Because I didn’t think much of you the first time I met you. Your initial striking features and charm did not sway me. I did not lust over your looks or fall for your quick wit. I didn’t even realize what was happening at the time, but my affections gradually grew with every revealed quirk and unguarded conversation.
Because my body responds to you in ways I never knew it could. I’ve longed to have a rush of excitement wash over me when I see another boy’s name on my phone, that embarrassing nervousness I get when I am expecting a date, or the moment of bliss when embracing after said date. As coveted as those feelings are, they only seem to surface for you.
Because I have never spent so much thought on something before, not even myself, and we both know how selfish I am. I have studied your mind in a futile attempt to figure you out more than I have ever studied for any exam. You are the epitome of my stubbornness and optimism– habitually checking my phone for a message from you when I wake and wondering how you are doing, what you made you laugh, or where your adventures had taken you that day before I go to bed.
Because there are symphonies and postcard destinations and children laughing and not having to set an alarm on the weekend and many other beautiful people and experiences in the world, but I seem to forget entirely of their existence when I miss you.
Because even though we are currently not in any sort of relationship, I consider how my decisions might affect you.
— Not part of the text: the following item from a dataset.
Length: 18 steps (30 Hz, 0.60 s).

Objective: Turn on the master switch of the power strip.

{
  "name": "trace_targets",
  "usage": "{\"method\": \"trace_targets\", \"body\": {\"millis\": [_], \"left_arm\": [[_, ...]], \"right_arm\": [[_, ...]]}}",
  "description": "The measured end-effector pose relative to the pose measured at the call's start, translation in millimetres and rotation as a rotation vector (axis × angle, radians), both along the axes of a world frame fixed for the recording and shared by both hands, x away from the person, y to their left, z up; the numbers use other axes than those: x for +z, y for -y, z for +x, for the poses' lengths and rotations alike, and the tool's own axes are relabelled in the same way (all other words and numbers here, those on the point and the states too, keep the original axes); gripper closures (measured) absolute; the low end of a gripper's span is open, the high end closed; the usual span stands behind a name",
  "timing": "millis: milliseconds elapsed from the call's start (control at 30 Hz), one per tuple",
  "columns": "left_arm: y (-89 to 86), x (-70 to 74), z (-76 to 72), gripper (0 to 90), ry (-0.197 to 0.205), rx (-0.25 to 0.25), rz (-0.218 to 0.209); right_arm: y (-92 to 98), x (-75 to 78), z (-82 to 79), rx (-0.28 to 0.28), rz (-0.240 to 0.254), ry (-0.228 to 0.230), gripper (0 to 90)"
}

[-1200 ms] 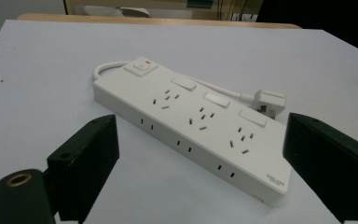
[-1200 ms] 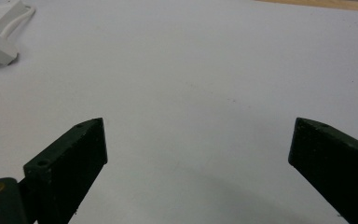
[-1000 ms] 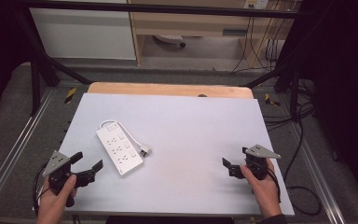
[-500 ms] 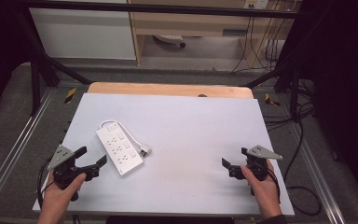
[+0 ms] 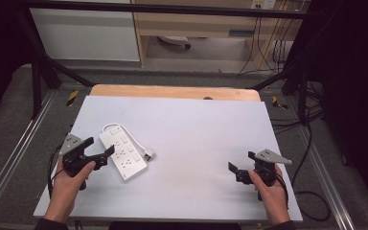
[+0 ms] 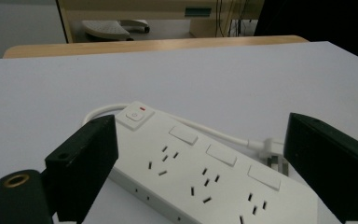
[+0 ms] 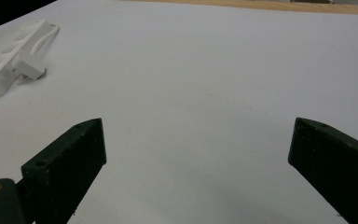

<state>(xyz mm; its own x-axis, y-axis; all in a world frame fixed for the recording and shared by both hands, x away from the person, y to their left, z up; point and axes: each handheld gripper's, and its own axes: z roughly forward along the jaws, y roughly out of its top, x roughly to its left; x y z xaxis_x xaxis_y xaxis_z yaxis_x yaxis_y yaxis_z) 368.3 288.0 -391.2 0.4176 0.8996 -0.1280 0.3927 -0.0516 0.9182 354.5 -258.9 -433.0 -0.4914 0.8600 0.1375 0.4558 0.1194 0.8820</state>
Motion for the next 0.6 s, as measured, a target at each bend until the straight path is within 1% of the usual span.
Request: {"method": "trace_targets", "body": {"millis": [33,100,267,300,367,467,533,600], "left_arm": [[0.0,1.0,1.7,9.9,-0.001,-0.001,-0.020],[0.0,3.8,4.2,8.8,0.000,-0.002,-0.034],[1.0,9.2,11.3,7.7,0.008,0.000,-0.025],[1.3,10.0,13.6,6.0,0.005,0.002,-0.029],[2.2,11.2,17.3,5.8,-0.004,-0.007,-0.044],[4.7,12.9,22.6,6.1,0.001,-0.021,-0.033],[6.6,13.8,26.2,6.3,0.000,-0.021,-0.024],[8.6,15.4,31.1,6.6,0.002,-0.018,-0.004]], "right_arm": [[0.0,-0.5,0.3,0.000,0.001,-0.005,4.2],[-0.4,-0.7,0.6,0.002,0.001,-0.007,4.2],[-1.1,-0.2,0.8,0.003,-0.004,-0.001,4.0],[-0.9,-0.2,0.6,0.002,-0.004,-0.003,4.0],[-0.9,-0.2,0.5,0.002,-0.003,-0.003,3.9],[-0.7,-0.1,0.5,0.000,-0.002,-0.005,3.7],[-1.0,-0.4,0.7,0.002,-0.004,-0.006,3.7],[-1.2,-0.3,0.7,0.001,-0.006,-0.008,3.7]]}}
Will pursuing my own desires bring you closer or push you farther away, permanently out of reach? (Is that worth the risk?) Will completing this goal impress you enough to make you want me back? You are the catalyst behind so many of my actions and I believe I need to seize the day everyday so I can become the best person I can be – the person you deserve.
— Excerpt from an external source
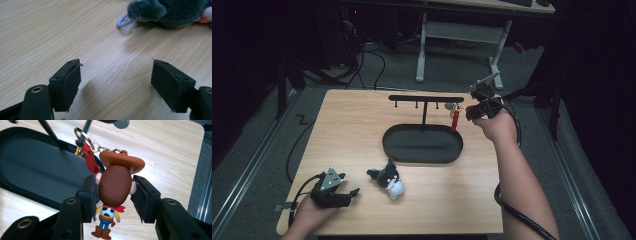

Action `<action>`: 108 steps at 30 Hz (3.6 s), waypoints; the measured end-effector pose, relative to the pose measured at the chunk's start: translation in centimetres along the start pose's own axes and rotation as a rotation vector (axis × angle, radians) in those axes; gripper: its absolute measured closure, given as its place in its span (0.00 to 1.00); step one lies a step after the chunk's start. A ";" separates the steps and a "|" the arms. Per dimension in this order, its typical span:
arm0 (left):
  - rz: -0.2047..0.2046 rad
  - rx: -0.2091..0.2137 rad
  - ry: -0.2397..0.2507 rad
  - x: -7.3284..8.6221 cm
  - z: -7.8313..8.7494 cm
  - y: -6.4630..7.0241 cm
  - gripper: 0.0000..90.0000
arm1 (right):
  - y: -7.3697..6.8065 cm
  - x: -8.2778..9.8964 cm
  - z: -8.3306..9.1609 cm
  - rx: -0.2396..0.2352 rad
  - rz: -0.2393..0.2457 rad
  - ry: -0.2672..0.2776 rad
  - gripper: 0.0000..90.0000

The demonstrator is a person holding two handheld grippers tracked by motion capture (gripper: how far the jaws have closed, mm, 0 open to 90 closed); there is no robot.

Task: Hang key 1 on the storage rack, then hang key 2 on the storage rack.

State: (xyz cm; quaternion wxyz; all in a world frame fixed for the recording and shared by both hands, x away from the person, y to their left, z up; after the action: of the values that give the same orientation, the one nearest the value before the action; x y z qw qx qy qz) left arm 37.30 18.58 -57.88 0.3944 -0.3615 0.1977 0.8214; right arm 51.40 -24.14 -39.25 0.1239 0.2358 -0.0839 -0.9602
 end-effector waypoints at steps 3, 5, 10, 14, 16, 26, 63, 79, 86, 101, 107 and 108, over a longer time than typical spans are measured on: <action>-0.003 -0.002 0.002 0.0 0.1 0.1 0.27 | 0.0 0.4 -1.3 -0.009 -0.012 -0.012 0.63; -0.007 -0.006 0.019 -0.2 0.2 0.1 0.28 | -0.3 0.7 -2.3 -0.021 -0.022 -0.021 0.63; -0.013 -0.009 0.020 -0.2 0.4 0.2 0.28 | -1.1 1.0 -4.4 -0.043 -0.018 -0.038 0.62; -0.012 -0.011 0.020 -0.2 0.3 0.3 0.28 | -1.8 0.8 -5.8 -0.050 -0.016 -0.036 0.62; -0.010 -0.014 0.021 -0.1 0.3 0.2 0.28 | -2.0 0.6 -6.4 -0.033 -0.018 -0.032 0.62; -0.007 -0.011 0.013 0.0 0.3 0.1 0.28 | -3.0 0.4 -8.5 -0.034 -0.027 -0.029 0.58; 0.020 0.008 0.024 -0.6 -0.1 1.1 0.29 | -2.8 10.4 -4.9 -0.076 -0.029 0.172 0.39; 0.107 0.015 0.029 -2.2 -1.5 2.7 0.75 | -4.6 21.0 -6.3 -0.136 -0.136 0.335 0.42; 0.123 -0.031 0.010 -4.0 -3.3 3.5 0.99 | -4.6 23.4 -6.3 -0.184 -0.171 0.355 0.43; -0.033 0.115 -0.028 -9.6 -10.4 11.5 1.00 | -3.1 24.4 -5.3 -0.208 -0.246 0.369 0.44; -0.073 0.171 -0.011 -11.8 -13.1 15.2 1.00 | -2.4 24.9 -5.7 -0.207 -0.268 0.354 0.44; -0.067 0.174 -0.008 -11.9 -13.3 15.4 0.99 | -2.3 25.0 -5.8 -0.207 -0.262 0.356 0.44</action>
State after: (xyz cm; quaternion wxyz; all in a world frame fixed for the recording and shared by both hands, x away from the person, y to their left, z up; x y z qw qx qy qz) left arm 36.07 -4.96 -57.17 0.4525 -0.3289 0.2544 0.7889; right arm 32.24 -29.44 -55.63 0.0344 0.3961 0.0695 -0.9149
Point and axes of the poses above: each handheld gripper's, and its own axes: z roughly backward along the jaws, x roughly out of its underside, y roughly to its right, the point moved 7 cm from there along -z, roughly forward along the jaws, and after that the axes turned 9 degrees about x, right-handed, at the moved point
Because I can recognize that all of this is meaningless, just text in a Word document. I feel like a 21 year-old kid, I have no authority to speak on love, yet I have convinced myself that you are indeed the person I love. You are real and flawed and still the most fascinating person I’ve ever met. I see my flaws when my hand misses yours in the car or during Mass. Life seems surreal when the less I look for you and try to let this go, the more my subconscious finds you.
If anything, I know I love you because this is hard. After all this time, I am still trying to convince myself that this truly is what is best for both of us. I know this won’t have the amicable resolution I so desperately want. I know I love you because we can’t ever be “just friends” like I want. We may never speak again, but I will still pray for your happiness everyday.
I know you are over this but I think I love you, still.